2. Language Reference¶
This section gives a systematic overview of the NaBL2 language.
2.1. Lexical matters¶
2.1.1. Identifiers¶
Most identifiers in NaBL2 fall into one of two categories, which we will refer to as:
- Lowercase identifiers, that start with a lowercase character, and
must match the regular expression
[a-z][a-zA-Z0-9\_]*. - Uppercase identifiers, that start with an uppercase character, and
must match the regular expression
[A-Z][a-zA-Z0-9\_]*.
2.1.2. Comments¶
Comments in NaBL2 follow the C-style:
// ... single line ...for single-line comments/* ... multiple lines ... */for multi-line comments
Multi-line comments can be nested, and run until the end of the file
when the closing */ is omitted.
2.2. Modules¶
module module-id
section*
NaBL2 specifications are organized in modules.

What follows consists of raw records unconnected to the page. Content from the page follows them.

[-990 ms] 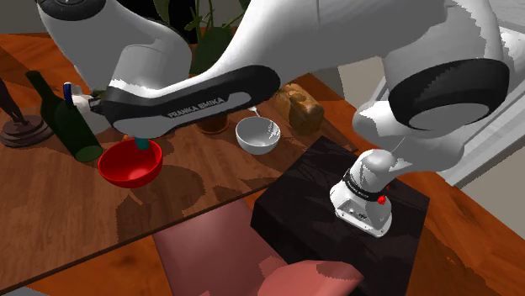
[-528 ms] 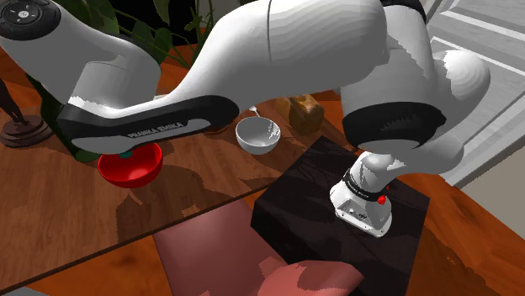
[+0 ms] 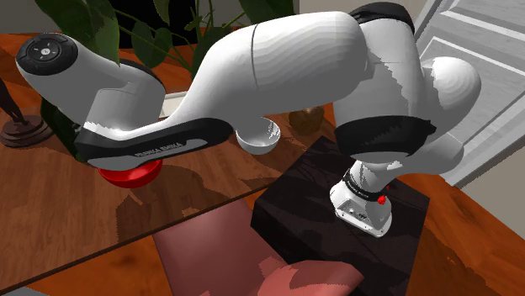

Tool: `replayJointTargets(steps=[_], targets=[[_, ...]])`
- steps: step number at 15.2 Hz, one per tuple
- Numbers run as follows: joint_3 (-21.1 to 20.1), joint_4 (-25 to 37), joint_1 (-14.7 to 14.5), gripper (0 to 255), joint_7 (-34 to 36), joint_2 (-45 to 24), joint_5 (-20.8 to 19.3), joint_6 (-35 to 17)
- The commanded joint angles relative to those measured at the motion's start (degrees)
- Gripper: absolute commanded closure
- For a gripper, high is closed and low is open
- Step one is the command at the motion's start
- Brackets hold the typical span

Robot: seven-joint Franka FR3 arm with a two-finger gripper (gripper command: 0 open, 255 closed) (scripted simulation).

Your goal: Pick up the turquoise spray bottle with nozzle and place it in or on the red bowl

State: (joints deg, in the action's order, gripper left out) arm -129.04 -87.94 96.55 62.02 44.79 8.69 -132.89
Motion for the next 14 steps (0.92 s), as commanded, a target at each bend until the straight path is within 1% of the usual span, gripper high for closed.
replayJointTargets(steps=[1,8,9,14], targets=[[-0.2,-0.4,0.0,255,0.1,0.3,0.1,-0.7],[-0.2,-0.4,0.0,255,0.1,0.3,0.1,-0.7],[-0.2,-0.4,0.0,0,0.1,0.3,0.1,-0.7],[-0.2,-0.4,0.0,0,0.1,0.3,0.1,-0.7]])
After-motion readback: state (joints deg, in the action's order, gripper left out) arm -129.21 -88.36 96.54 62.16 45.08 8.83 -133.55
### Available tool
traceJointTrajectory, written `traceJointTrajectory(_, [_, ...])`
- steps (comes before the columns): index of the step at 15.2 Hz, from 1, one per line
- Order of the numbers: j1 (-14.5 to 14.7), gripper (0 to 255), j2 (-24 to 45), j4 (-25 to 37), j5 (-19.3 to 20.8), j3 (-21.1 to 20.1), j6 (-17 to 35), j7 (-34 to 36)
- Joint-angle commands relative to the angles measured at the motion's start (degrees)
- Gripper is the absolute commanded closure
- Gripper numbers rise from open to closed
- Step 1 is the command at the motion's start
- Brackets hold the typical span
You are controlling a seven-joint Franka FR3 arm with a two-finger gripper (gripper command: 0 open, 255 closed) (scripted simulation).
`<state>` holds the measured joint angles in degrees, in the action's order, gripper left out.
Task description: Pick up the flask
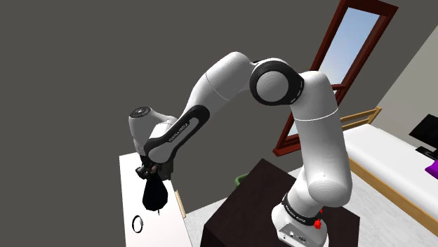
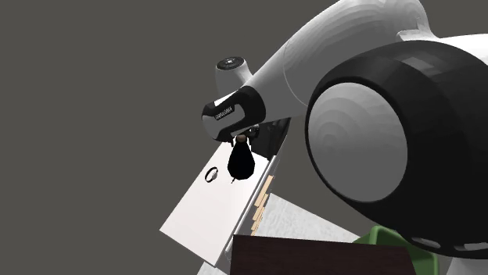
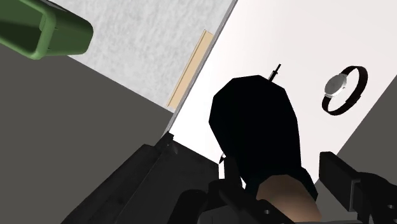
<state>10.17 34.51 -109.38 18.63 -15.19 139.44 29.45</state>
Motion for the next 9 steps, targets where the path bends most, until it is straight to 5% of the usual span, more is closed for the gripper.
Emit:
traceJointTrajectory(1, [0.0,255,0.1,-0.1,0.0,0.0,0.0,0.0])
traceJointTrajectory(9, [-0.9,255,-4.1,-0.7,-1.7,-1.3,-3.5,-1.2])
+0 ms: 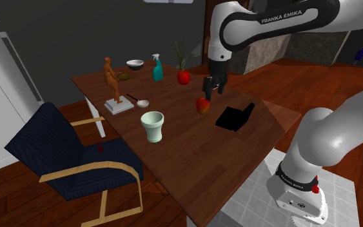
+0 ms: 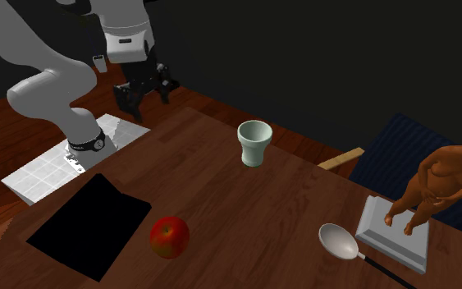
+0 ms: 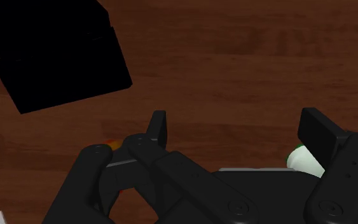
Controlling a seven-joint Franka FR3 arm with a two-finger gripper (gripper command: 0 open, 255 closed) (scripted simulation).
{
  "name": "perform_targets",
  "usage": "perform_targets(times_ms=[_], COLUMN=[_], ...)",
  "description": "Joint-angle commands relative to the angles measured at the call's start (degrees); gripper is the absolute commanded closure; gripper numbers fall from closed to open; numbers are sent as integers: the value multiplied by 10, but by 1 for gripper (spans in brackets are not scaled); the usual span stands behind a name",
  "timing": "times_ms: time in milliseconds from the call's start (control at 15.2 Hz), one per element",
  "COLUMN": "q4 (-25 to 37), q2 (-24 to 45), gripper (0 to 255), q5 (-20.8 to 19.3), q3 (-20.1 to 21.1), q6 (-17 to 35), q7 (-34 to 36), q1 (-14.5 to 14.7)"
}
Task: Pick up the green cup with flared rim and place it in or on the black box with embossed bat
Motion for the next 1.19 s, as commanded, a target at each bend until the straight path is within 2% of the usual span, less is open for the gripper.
perform_targets(times_ms=[0, 594, 1122], q4=[19, 131, 278], q2=[45, 234, 403], gripper=[0, 0, 0], q5=[11, 48, 70], q3=[5, 25, 40], q6=[27, 111, 142], q7=[7, 26, 41], q1=[6, 28, 44])
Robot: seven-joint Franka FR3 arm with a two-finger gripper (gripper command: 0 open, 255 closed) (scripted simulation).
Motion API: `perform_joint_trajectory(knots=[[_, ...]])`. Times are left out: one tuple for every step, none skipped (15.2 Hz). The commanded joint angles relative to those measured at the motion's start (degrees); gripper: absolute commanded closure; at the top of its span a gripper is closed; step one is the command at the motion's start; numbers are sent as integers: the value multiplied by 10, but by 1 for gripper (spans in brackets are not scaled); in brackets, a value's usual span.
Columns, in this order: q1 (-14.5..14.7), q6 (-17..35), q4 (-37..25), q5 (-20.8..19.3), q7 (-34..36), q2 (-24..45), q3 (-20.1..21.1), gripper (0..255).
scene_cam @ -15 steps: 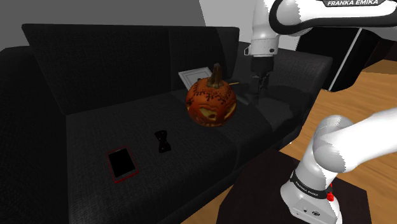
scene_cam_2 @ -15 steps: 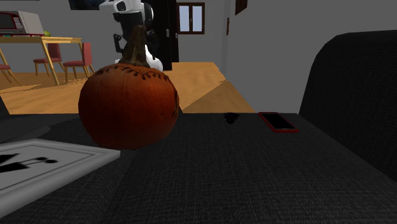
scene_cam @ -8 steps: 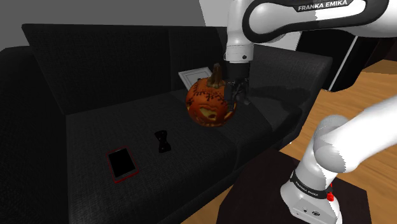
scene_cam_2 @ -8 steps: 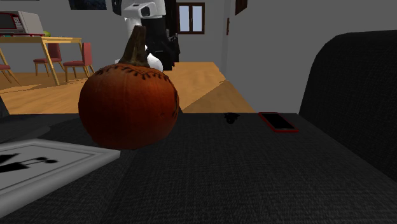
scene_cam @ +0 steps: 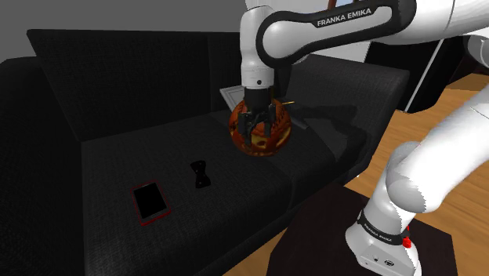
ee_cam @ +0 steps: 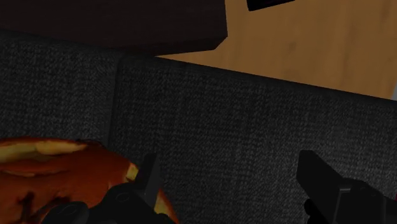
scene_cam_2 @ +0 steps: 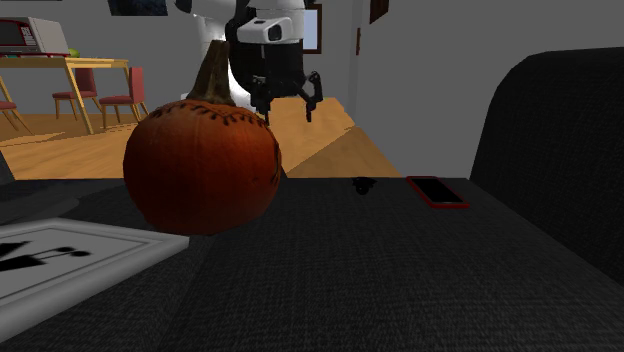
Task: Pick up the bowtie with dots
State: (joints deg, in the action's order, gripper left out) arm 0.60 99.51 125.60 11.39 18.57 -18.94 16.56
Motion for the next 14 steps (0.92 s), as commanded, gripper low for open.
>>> perform_joint_trajectory(knots=[[1,15,-33,-7,36,45,19,0],[2,21,-50,-13,52,67,27,0],[3,27,-68,-20,69,90,34,0],[4,32,-86,-27,86,113,41,0],[6,36,-105,-36,103,136,48,0],[8,39,-125,-45,120,160,53,0],[11,42,-146,-55,137,184,58,0],[15,43,-168,-66,154,209,62,0],[19,43,-191,-77,171,233,65,0],[24,43,-215,-88,188,258,68,0],[30,41,-240,-100,204,284,69,0],[37,38,-267,-111,219,309,70,0],[45,35,-294,-123,234,335,70,0],[53,30,-324,-134,248,361,69,0]])
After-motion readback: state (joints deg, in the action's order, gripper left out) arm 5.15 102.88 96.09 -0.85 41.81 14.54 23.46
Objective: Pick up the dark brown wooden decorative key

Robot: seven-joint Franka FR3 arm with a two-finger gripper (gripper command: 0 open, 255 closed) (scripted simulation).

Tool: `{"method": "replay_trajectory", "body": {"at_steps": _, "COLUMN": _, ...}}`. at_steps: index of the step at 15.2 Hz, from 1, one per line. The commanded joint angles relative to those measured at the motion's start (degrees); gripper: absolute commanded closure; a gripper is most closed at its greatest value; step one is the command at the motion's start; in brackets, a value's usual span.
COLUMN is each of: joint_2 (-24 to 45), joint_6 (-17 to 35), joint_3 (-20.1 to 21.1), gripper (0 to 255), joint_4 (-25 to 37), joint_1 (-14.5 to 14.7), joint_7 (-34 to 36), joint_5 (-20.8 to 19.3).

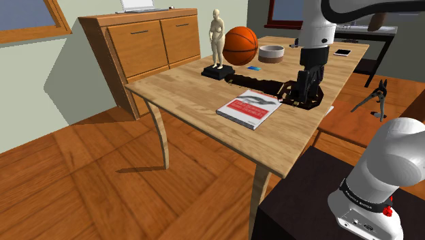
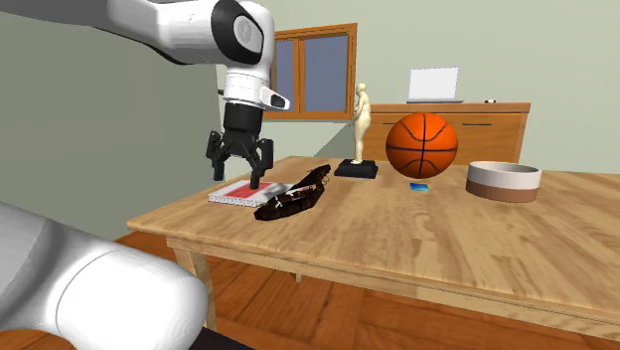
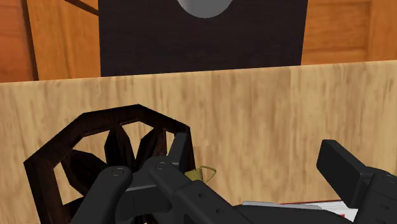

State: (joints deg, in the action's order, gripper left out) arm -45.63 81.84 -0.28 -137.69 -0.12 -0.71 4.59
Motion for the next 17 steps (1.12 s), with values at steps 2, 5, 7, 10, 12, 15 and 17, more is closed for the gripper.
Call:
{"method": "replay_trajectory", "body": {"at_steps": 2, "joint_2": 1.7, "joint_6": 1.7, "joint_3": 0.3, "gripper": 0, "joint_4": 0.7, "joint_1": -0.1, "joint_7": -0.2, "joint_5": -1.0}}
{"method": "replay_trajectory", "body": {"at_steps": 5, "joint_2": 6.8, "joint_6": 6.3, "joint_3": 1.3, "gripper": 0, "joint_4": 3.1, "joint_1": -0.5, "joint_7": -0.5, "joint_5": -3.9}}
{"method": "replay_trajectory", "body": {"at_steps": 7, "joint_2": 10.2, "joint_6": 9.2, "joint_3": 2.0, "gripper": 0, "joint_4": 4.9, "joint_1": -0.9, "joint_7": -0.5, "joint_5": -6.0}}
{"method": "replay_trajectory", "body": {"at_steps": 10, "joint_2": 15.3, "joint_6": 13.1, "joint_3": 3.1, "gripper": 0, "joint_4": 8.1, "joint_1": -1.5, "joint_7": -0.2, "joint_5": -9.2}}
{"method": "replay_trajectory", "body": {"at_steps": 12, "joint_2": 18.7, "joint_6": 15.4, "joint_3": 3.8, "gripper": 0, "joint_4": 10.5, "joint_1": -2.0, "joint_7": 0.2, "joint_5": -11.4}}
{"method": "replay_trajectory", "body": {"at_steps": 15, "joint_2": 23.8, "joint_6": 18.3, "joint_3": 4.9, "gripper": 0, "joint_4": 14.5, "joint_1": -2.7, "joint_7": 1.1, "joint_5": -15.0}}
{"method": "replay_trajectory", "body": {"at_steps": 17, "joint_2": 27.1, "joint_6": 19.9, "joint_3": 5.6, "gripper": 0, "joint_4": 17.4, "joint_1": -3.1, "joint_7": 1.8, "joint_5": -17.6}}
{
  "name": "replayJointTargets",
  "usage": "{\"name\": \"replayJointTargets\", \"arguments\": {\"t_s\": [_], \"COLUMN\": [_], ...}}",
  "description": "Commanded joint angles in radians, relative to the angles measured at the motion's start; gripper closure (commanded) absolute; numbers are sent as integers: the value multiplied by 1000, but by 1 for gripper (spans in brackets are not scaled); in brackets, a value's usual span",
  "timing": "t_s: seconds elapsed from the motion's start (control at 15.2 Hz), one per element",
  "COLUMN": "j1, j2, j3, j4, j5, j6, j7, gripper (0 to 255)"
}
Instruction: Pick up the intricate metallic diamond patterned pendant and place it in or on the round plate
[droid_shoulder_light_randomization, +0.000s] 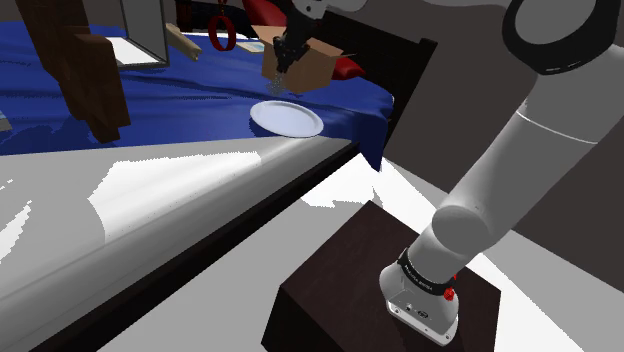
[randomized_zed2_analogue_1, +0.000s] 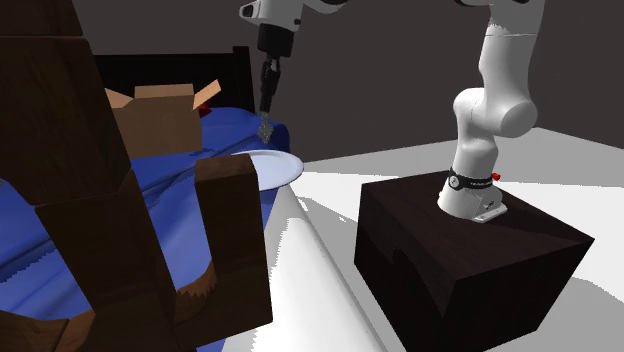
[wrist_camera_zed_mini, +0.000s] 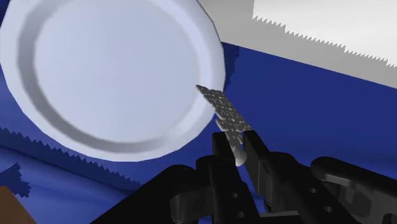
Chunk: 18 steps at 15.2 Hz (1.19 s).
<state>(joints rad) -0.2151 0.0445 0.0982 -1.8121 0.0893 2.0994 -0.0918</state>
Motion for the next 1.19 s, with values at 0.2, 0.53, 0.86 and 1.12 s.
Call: {"name": "replayJointTargets", "arguments": {"t_s": [0.2, 0.53, 0.86, 1.12], "j1": [-55, -97, -96, -96], "j2": [81, 159, 163, 170], "j3": [-45, -72, -71, -70], "j4": [117, 224, 162, 118], "j5": [22, 39, 43, 47], "j6": [-46, -83, -18, 33], "j7": [-106, -177, -185, -192], "gripper": [255, 255, 255, 255]}}
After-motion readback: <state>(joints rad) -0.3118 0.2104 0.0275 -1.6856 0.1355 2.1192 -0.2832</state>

A module is identified
by a module identifier. Module identifiers consist of one or more
names seperated by slashes, as in {name "/"}+. The names
must match the regular expression
[a-zA-Z0-9\_][a-zA-Z0-9\_\.\-]*.
Every module is defined in its own file, with the extensions
.nabl2. The module name and the file paths must coincide.
Example. An empty module
analysis/main, defined in a file.../analysis/main.nabl2.module analysis/main // work on this
Modules consist of sections for imports, signatures, and rule definitions. The rest of this section describes imports, and subsequents sections deal with signatures and rules.
2.2.1. Imports¶
imports
module-ref*
A module can import definitions from other modules be importing the
other module. Imports are specified in an imports section, which
lists the modules being imported. A module reference can be:
- A module identifier, which imports a single module with that name.
- A wildcard, which imports all modules with a given prefix. A
wildcard is like a module identifier, but with a dash as the last
part, as in
{name "/"}+ "/-".
A wildcard import does not work recursively. For example,
analysis/- would imports analysis/functions, and
analysis/classes, but not analysis/lets/recursive.
Example. A main module importing several submodules.
module main imports builtins functions/- classes/- types
2.3. Signatures¶
signatures
signature*
Signatures contain definitions and parameters used in the specification. In the rest of this section, signatures for terms, name binding, functions and relations, and constraint rules are described.
2.3.1. Terms¶
Terms in NaBL2 are multi-sorted, and are defined in the sorts and
constructors signatures.
Sorts¶
sorts
sort-id*
Available since version 2.3.0
The sorts signature lists the sorts that are available. Sort are
identified by uppercase identifiers.
Example. Module declaring one sort Type.
module example
signature
sorts Type
Constructors¶
constructors
ctor-def*
Constructors are defined in a constructors signature, and
identified by uppercase identifiers. Constructor definitions are
written as follows:
- Nullary constructors are defined using
ctor-id ":" sort-id. - N-ary constructors are defined using
ctor-id ":" {sort-ref "*"}+ "->" sort-id.
Sort references can refer to sorts defined in the signature, or to several builtin sorts. One can refer to the following sorts:
- User-defined sorts using its
sort-id. - Tuples using
"(" {sort-ref "*"}* ")". - Lists using
"list(" sort-ref ")". - Maps using
"map(" sort-ref "," sort-ref ")". - Generic terms using the
"term"keyword. The term sort contains all possible terms, and can be seen as a supertype of all other sorts. - Strings using the
"string"keyword. - Scopes using the
"scope"keyword. - Occurrences using the
"occurrence"keyword. - Sort variables are written using lowercase identifiers.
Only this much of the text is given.